Enfin, les petits cubes de pierre auront aussi leur importance. Non seulement ils sont le seul moyen d’accéder à la capitale, mais ils permettront aussi de changer une tuile Objectif, ou même d’ajouter un emplacement supplémentaire (au prix de 5 cubes tout de même).

Les enjeux de validation d’objectifs sur les cités individuelles, de scoring sur la capitale et de gestion de la pierre sont étroitement et intelligemment liés, ce qui créée des dilemmes intéressants tout le long de la partie.

 

 

Il faudra également jongler avec l’ordre d’arrivée des éléments et leurs couleurs. Parfois vous piocherez des places trop tôt ou trop tard, ou bien des objectifs aux couleurs qui ne correspondent pas à celles de vos places, etc. Vos chances de succès vont donc dépendre de votre capacité à temporiser avec vos tuiles. Par exemple, en attendant de pouvoir valider des objectifs, vous pourrez éventuellement prendre le temps de préparer un socle en sacrifiant quelques tuiles, afin de construire une structure plus concentrée et plus élancée en hauteur, donnant plus de points à la fin.
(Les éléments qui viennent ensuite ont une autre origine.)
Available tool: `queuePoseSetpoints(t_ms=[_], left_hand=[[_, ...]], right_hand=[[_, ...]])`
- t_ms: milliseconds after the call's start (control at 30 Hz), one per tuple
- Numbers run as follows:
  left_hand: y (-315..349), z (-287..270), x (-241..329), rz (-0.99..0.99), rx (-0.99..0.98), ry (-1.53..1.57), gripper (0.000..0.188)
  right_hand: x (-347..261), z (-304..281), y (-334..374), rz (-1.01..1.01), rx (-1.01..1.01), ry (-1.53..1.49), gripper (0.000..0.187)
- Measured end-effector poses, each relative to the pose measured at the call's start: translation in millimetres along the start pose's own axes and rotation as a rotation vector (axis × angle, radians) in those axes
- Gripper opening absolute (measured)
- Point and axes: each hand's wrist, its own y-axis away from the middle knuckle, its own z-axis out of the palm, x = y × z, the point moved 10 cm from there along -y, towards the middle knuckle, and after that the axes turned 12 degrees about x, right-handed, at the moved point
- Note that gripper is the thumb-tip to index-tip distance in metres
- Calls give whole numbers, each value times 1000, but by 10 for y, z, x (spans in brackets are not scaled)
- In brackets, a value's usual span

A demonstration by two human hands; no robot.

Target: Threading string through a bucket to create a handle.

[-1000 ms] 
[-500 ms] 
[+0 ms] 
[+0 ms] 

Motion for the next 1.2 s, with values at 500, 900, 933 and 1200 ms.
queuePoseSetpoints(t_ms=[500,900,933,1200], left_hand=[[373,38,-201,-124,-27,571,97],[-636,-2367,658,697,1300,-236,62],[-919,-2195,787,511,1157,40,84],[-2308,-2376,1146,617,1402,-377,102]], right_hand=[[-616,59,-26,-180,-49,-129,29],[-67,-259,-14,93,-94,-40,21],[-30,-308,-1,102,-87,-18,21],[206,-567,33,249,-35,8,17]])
Ce n’est qu’un exemple, mais vous avez l’idée.

 

Partie en solitaire

 

 Travailler plus pour scorer plus

Pour un néophyte, il parait clair que le jeu coopératif sera contre-intuitif ou trop chargé. Combiner d’un coup la problématique des quartiers & places d’Akropolis avec la gestion de la capitale et des objectifs de Pantheon risque de faire trop. Je l’ai d’ailleurs déjà expérimenté. L’extension s’adresse aux connaisseurs et amateurs du jeu et elles/ils seront très bien servis !
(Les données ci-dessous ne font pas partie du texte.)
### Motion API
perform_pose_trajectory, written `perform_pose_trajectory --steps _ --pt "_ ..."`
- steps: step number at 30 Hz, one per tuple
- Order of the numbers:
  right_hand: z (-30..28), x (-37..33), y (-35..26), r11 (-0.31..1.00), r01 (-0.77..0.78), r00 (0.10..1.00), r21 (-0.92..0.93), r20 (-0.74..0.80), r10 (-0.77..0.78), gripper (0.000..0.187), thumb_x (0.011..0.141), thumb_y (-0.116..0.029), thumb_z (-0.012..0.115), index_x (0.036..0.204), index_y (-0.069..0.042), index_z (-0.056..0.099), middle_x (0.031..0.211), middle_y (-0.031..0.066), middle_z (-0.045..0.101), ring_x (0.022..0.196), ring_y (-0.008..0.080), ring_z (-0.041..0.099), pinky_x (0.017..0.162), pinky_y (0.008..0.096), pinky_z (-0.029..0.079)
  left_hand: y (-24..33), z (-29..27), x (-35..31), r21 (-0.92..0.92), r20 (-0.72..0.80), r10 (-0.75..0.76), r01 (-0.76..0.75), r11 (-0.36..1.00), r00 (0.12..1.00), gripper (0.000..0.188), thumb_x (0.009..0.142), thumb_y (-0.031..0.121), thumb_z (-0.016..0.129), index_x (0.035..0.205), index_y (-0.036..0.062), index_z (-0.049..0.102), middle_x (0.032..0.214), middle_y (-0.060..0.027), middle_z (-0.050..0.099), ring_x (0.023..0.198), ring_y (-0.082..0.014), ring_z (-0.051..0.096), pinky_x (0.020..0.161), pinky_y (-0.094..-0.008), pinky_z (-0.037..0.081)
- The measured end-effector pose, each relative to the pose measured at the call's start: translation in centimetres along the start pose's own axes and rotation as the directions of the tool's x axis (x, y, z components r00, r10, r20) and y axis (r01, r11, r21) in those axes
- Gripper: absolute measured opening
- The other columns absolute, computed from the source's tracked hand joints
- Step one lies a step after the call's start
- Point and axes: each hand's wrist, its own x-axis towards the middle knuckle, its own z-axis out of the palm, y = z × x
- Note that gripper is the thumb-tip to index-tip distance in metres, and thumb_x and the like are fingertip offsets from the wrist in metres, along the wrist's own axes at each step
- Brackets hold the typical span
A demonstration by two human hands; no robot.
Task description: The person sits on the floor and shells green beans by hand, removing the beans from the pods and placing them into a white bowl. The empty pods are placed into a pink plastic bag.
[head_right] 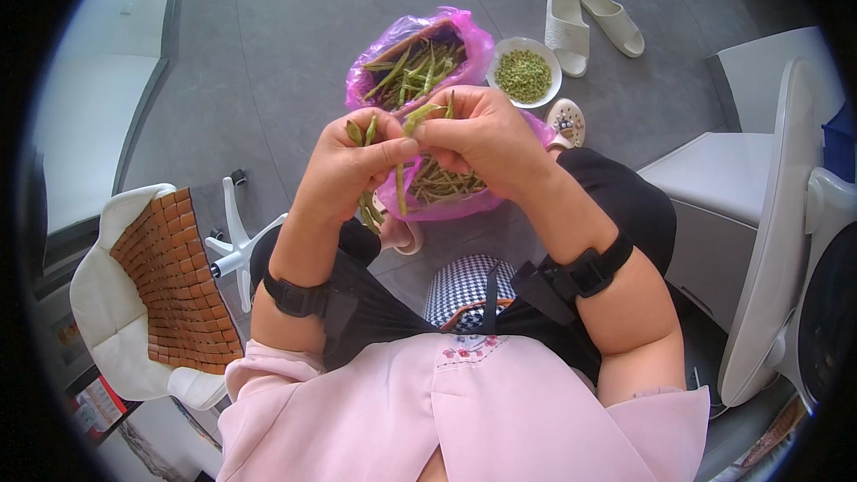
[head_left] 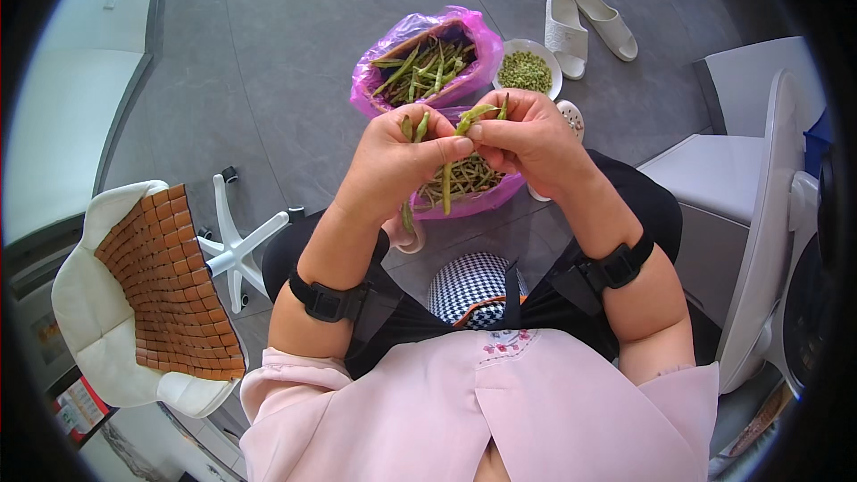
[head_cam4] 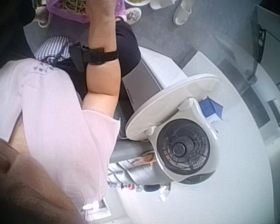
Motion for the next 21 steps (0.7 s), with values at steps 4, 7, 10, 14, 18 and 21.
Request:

En effet, la boîte propose 3 cités à difficulté croissante, chacune donnant 3 objectifs de score final calibrés en fonction du nombre de joueurs. Les joueurs solitaires ne seront pas sans reste, car un barème de points est prévu pour eux. Lors de ma première partie, j’ai non sans peine accompli l’objectif facile de la première cité (Corinthe) ! On comprend vite qu’il y a une courbe de progression, notamment pour mieux optimiser l’équilibre entre les trois enjeux que je citais plus haut. Cette perspective motive à rejouer et à se perfectionner. Car vous l’aurez compris, atteindre le dernier niveau de la dernière cité demandera de l’expérience et de nombreuses tentatives, voire de l’acharnement !

 

 

Un défi coopératif à la hauteur

Panthéon ne se positionne pas comme une extension fun le temps d’une découverte, mais comme une véritable source de défis sur le long terme, que vous pourrez poncer pendant longtemps. Il invite tous les amoureux du jeu à revisiter leurs stratégies avec un nouveau gameplay, sans pour autant changer l’essence du jeu. Est ce pour autant plus compliqué que le jeu de base ? Non, car vous aurez la problématique du draft en moins, et pourrez demander conseil à vos coéquipiers. D’ailleurs, la dimension coopérative est réussie, car durant la partie on communique, on se répartit les tâches entre validation d’objectifs, acquisition de pierre et construction de la capitale. Les aficionados du jeu coopératif s’y retrouveront, car si les premiers niveaux sont accessibles, la suite est difficile et donne un vrai challenge.